DATA SECTION:

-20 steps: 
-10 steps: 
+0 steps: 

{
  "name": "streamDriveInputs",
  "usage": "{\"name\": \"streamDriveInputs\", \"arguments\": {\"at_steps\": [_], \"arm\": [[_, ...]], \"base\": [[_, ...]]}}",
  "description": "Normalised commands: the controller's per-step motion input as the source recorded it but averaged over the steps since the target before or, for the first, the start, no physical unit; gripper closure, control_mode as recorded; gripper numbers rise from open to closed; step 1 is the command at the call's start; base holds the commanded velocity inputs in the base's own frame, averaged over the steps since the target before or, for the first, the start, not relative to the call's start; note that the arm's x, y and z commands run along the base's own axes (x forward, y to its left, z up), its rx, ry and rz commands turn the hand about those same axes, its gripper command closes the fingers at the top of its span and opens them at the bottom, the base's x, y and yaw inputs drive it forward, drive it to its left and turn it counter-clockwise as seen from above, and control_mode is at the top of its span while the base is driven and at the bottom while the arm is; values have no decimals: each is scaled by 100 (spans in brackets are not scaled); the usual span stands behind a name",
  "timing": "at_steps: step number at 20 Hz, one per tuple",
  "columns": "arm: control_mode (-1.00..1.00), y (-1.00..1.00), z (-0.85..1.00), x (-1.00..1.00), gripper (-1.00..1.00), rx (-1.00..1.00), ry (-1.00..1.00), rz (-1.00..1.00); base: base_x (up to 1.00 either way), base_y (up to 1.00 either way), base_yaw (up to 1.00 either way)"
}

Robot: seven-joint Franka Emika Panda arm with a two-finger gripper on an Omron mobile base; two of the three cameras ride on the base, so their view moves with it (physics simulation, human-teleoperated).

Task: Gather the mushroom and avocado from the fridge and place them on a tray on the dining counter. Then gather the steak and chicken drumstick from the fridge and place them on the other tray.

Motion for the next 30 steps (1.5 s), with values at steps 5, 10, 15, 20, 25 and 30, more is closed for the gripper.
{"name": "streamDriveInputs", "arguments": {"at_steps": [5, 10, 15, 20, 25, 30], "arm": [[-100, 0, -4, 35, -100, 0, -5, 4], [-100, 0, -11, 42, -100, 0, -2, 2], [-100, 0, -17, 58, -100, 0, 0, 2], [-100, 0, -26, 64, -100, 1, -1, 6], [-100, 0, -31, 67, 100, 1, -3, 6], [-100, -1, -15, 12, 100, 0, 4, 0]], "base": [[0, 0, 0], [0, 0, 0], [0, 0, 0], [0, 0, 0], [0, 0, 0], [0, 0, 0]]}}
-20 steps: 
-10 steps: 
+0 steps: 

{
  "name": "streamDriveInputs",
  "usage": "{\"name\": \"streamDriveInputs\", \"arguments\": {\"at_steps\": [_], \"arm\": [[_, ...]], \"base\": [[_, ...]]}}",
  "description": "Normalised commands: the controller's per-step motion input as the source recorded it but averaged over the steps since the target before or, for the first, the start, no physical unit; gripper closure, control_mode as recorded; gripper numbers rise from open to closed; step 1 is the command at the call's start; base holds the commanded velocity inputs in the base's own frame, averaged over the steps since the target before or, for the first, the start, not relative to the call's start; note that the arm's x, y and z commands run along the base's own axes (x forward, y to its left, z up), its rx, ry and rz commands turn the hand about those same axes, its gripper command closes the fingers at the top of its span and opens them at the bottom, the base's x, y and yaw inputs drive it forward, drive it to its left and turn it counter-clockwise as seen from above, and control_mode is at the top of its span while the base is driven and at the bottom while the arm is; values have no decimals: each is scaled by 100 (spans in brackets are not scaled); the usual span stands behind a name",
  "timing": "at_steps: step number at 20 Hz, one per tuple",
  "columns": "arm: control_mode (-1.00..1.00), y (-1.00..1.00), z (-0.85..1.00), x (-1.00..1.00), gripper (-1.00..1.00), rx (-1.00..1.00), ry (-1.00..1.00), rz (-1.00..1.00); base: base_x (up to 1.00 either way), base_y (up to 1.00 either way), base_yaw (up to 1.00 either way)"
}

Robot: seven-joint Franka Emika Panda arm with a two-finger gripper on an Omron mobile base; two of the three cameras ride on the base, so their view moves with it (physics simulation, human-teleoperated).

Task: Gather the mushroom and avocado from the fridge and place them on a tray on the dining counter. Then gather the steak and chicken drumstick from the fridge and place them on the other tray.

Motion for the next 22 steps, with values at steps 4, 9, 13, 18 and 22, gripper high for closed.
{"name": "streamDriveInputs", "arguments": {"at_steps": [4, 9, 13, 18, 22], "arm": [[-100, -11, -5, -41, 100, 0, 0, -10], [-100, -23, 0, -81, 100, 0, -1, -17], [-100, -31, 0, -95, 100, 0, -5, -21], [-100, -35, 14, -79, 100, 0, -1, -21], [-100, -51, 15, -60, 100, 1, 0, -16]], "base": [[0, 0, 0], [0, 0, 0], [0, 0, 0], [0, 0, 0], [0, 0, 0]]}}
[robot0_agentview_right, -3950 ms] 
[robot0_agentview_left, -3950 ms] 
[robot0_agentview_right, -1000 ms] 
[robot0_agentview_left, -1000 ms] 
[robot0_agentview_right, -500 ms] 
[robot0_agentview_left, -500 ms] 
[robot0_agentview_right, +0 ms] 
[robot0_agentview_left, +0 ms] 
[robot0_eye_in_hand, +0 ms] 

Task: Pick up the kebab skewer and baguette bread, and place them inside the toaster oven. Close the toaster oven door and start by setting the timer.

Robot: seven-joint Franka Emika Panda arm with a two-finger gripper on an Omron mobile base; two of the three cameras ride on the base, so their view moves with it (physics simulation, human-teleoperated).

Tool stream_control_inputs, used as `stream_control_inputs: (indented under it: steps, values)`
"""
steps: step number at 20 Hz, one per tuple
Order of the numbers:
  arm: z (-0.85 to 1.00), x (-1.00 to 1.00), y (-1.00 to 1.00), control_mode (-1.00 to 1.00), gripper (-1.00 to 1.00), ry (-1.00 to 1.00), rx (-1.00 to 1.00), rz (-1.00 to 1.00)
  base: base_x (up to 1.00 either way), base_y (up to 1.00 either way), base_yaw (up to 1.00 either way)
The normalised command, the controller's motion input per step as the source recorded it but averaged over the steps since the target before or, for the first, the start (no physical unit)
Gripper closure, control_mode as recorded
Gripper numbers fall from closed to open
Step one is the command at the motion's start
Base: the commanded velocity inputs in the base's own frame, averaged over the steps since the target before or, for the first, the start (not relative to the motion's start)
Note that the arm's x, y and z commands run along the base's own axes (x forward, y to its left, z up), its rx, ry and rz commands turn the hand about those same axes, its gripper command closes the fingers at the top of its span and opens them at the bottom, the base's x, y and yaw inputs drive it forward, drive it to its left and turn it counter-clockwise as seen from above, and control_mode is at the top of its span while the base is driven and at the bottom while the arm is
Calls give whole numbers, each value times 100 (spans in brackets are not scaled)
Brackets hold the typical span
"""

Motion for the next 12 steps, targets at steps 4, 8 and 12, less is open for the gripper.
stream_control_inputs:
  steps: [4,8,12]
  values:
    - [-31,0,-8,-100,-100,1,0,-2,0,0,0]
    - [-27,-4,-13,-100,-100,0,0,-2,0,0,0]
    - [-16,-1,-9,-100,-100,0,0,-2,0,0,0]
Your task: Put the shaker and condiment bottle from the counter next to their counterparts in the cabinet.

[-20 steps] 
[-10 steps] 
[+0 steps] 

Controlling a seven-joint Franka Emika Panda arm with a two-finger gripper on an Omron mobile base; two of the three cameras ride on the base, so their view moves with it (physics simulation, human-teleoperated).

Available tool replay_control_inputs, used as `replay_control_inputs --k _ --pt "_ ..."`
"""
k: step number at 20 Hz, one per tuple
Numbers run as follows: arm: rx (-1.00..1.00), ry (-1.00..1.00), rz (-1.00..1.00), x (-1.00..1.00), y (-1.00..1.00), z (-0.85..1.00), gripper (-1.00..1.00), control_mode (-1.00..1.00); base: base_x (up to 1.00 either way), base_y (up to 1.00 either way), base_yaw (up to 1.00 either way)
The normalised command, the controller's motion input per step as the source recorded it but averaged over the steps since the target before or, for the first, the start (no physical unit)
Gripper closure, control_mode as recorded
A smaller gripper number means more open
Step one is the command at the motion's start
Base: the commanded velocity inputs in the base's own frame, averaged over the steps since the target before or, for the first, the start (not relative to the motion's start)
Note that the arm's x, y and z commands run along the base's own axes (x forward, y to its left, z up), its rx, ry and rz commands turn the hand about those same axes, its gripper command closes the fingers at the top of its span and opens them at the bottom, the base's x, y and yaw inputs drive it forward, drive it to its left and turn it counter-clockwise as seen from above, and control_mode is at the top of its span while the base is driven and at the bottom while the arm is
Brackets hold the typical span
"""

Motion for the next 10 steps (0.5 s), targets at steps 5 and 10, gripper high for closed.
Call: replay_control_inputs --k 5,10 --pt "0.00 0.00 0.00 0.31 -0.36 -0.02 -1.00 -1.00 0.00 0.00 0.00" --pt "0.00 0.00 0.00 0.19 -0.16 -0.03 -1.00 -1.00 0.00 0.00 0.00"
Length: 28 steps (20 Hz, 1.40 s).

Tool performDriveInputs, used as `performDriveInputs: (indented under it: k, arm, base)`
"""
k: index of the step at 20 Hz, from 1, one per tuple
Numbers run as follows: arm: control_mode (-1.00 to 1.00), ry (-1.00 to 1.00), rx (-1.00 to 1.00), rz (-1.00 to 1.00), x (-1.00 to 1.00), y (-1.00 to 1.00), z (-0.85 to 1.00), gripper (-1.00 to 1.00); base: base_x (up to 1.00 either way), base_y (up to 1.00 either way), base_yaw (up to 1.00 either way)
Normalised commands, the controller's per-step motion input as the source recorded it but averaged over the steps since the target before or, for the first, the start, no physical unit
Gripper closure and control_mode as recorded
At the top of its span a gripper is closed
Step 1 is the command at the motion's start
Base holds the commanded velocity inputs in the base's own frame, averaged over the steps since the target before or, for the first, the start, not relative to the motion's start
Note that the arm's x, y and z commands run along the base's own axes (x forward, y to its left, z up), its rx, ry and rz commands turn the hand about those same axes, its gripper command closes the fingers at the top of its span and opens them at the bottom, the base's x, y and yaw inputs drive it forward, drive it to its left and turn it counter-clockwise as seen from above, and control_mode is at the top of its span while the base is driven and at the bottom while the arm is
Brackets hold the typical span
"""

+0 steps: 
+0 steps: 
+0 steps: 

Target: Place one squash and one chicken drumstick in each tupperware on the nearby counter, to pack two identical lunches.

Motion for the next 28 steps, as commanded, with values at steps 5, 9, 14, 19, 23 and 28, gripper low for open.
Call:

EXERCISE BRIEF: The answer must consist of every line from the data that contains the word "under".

RESULT FOR THIS TASK:
Tool stream_control_inputs, used as `stream_control_inputs: (indented under it: steps, values)`
Tool performDriveInputs, used as `performDriveInputs: (indented under it: k, arm, base)`

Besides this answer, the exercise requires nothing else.